Ирина с размаху села в траву и постучала ладонью по земле:
- Доставай подстилку. Ну? К утру земля будет холодной и мокрой...
Тут Серж прервал свой рассказ, чтобы патетически воскликнуть:
- И ведь я же всем нутром чуял, что _нельзя_ здесь оставаться, но все-таки остался! Ну не тряпка ли я? Последняя тряпка! Никогда не умел поставить на своем...
Ирина уснула первой, крепко обняв мужа и прижавшись к нему всем телом. Ее теплое дыхание, ритмично касаясь щеки Сержа, постепенно заворожило его...
Он проснулся от резкого холода. Ирина, ворочаясь во сне, откатилась и лежала теперь свернувшись калачиком, колени к подбородку. Серж попробовал осторожно, чтобы не разбудить, оттащить ее обратно. И вдруг услышал тихое металлическое позвякивание. "Словно кто-то встряхивал связку ключей".
Тревога, которую не рассеял и сон, заставила его замереть на месте. Ночь молодого месяца развернулась над высотами взъерошенных холмов, дразня леденящим ветерком. Только по отсутствию звезд можно было угадать шапку городища. Серж поднялся на колени, затем встал.
Внизу, на равнине без огней, угадывались только светлые пятна прудов, дорога, и много дальше, за массивами черных лесов, самый горизонт, очерченный электрическим заревом Города. Город был недостижим, как зодиакальный свет. От невидимой бахчи, где перед закатом веселилась Ира, ногой катая слоновьи черепа тыкв, кто-то взбирался по склону, храпя, чмокая и бренча металлом. Ужас пронизал Сержа до кончиков пальцев. Он чуть было не закричал во весь голос, но сдержался, закусив костяшки руки.
Теперь он отчетливо видел, как поднимается на холм высокая белая лошадь, напрягая мышцы лопаток и сильной шеи.
Как и все горожане, Серж знал, какими звуками подзывают собаку или кошку, но обращаться к лошади, естественно, не умел. Потому он не нашел ничего лучшего, как помахать рукой, свистнуть и прохрипеть театральным шепотом:
- Эй, ты! Иди сюда!..
К его собственному удивлению, лошадь остановилась и насторожила уши. Затем медленно повернула голову к Сержу, словно чего-то ожидая.

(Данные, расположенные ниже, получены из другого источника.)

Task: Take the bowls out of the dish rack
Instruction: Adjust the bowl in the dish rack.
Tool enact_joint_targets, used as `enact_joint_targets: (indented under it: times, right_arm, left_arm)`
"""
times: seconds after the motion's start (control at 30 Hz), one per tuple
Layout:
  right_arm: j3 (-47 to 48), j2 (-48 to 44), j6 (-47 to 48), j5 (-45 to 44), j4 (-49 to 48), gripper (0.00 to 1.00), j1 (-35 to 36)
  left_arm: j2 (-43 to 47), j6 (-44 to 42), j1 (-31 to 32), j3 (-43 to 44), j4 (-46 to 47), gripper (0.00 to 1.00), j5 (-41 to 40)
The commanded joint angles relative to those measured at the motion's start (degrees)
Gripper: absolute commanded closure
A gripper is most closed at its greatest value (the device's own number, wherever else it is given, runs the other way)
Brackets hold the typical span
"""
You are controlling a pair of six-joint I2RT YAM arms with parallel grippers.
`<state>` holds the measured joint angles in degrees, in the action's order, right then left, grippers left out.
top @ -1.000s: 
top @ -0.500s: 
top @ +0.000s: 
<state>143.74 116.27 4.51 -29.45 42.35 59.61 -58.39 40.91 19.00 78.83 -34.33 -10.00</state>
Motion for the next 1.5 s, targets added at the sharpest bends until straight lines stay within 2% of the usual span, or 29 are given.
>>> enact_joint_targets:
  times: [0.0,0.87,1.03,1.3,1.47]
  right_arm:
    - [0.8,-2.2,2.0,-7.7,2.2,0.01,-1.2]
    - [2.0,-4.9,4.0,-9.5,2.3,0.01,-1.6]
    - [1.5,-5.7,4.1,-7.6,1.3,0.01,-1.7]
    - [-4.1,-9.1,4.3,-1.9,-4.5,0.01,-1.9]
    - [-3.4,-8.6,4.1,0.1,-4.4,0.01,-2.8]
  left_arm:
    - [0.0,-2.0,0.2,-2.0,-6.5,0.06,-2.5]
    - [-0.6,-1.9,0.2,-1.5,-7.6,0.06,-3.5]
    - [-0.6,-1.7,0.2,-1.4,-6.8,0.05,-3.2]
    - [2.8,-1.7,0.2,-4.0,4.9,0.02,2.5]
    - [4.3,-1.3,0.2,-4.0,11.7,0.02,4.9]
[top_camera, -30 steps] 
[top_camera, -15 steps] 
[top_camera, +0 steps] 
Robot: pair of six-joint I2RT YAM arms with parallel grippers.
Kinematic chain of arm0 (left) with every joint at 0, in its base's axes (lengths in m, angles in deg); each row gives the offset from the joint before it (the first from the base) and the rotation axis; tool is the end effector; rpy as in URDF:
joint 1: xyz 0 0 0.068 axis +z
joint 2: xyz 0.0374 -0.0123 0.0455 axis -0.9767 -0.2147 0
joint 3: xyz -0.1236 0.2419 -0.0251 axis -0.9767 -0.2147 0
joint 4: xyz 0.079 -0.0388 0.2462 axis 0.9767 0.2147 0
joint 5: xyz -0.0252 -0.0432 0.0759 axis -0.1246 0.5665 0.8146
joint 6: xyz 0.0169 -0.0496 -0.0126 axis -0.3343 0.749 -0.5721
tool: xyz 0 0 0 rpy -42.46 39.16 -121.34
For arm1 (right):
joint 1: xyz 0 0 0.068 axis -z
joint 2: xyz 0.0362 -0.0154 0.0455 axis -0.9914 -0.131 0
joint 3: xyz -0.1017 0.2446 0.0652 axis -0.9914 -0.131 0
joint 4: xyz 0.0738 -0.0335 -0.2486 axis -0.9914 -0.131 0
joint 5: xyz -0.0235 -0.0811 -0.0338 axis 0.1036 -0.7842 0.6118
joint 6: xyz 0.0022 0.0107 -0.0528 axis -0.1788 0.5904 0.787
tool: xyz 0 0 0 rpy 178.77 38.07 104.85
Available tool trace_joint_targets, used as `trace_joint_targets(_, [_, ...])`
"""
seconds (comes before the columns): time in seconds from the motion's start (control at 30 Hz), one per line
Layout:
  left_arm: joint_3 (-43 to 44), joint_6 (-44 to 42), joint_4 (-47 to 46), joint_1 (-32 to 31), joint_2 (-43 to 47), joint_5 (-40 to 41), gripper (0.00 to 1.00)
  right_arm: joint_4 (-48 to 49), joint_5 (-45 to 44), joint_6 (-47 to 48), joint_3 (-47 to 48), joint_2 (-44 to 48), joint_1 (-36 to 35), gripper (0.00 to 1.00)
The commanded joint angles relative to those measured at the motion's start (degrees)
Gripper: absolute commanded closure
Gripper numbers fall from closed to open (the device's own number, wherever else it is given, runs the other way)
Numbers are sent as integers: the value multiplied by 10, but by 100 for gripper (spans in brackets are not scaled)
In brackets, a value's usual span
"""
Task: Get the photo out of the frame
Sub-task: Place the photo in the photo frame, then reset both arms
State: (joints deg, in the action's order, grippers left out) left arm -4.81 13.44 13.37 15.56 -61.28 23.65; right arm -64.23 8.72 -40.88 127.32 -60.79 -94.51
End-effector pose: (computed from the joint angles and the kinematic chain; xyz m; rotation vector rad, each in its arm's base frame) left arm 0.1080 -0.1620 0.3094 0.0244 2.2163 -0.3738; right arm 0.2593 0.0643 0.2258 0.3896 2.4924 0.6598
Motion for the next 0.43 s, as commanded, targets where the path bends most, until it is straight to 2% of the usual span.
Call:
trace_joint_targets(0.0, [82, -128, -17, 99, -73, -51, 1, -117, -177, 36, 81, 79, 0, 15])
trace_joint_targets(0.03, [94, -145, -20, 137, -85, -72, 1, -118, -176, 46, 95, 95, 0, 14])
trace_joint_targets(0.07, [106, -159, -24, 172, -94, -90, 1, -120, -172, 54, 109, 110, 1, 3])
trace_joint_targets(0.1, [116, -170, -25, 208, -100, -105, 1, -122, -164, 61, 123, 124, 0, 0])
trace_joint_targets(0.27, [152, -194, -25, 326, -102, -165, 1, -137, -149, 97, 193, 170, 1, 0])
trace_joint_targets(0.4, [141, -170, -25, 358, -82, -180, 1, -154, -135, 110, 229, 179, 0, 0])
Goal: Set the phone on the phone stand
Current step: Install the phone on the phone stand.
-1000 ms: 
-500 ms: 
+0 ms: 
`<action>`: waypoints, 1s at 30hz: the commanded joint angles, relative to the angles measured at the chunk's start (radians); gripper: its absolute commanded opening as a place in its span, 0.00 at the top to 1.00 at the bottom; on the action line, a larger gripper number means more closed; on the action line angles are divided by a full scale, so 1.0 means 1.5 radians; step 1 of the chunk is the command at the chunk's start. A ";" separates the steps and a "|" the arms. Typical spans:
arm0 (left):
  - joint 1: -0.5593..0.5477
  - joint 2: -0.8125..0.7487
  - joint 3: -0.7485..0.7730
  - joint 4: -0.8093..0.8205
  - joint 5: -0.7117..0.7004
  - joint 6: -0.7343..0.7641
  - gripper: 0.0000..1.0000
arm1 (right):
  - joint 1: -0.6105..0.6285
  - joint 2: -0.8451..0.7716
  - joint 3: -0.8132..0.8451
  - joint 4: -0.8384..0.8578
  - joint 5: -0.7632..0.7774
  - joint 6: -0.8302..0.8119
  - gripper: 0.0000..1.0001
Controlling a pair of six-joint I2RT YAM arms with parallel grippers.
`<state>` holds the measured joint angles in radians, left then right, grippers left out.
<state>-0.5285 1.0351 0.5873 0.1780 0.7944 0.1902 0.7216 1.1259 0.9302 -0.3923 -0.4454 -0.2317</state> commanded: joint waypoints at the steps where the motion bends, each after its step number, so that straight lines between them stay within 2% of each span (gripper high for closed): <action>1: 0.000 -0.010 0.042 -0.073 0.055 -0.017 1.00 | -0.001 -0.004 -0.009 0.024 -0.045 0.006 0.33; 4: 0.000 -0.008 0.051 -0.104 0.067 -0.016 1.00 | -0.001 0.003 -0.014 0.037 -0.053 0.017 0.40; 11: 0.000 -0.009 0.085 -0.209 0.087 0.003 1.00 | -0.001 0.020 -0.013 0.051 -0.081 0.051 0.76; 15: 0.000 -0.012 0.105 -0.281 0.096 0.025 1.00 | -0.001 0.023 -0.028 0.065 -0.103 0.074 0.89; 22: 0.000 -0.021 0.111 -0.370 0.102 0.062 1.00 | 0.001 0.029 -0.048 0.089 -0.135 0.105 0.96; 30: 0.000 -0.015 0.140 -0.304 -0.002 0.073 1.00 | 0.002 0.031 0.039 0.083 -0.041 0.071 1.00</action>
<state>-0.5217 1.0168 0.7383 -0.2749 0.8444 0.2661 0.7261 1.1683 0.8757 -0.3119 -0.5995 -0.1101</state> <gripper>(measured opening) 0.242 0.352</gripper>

- Сейчас, голубушка, сейчас, милая, - забормотал он, высвобождая свою сумку из-под Ириной ноги и лихорадочно роясь в ней. Сегодня днем они с Ирой наелись булки с вареньем и оттого проигнорировали кулек сахарного печенья. Ах, как это печенье сейчас кстати!
Серж обошел спящую Иру и с кульком в протянутой руке, лепеча что-то успокоительное, пошел навстречу гостье.
Как только он приблизился вплотную, в нем проснулось темное, сосущее чувство опасности. Лошадь была дьявольски красива. Серж не мог не понять, что лошади-работяги так выглядеть не могут. Вскинув широколобую голову с раздувающимися ноздрями, надменно смотрел из-под бархатных ресниц длинноногий конь, достойный Георгия Победоносца. Копыта его изящно пританцовывали, стальная упругость чувствовалась в округлых боках. Из-за крупа, очерченного, как амфора, выхлестывал пышный, до земли, снежный хвост. Шея над мощной грудью с ямочкой под горлом напоминала о лебеде и сказочном змее. Конь капризно тряхнул головой, и огромная шелковистая грива, взвихрившись, застыла на мгновение, как при замедленной кинопроекции. В непроницаемых глазах отразились два молодых месяца, придав его взгляду выражение дикой несокрушимой воли.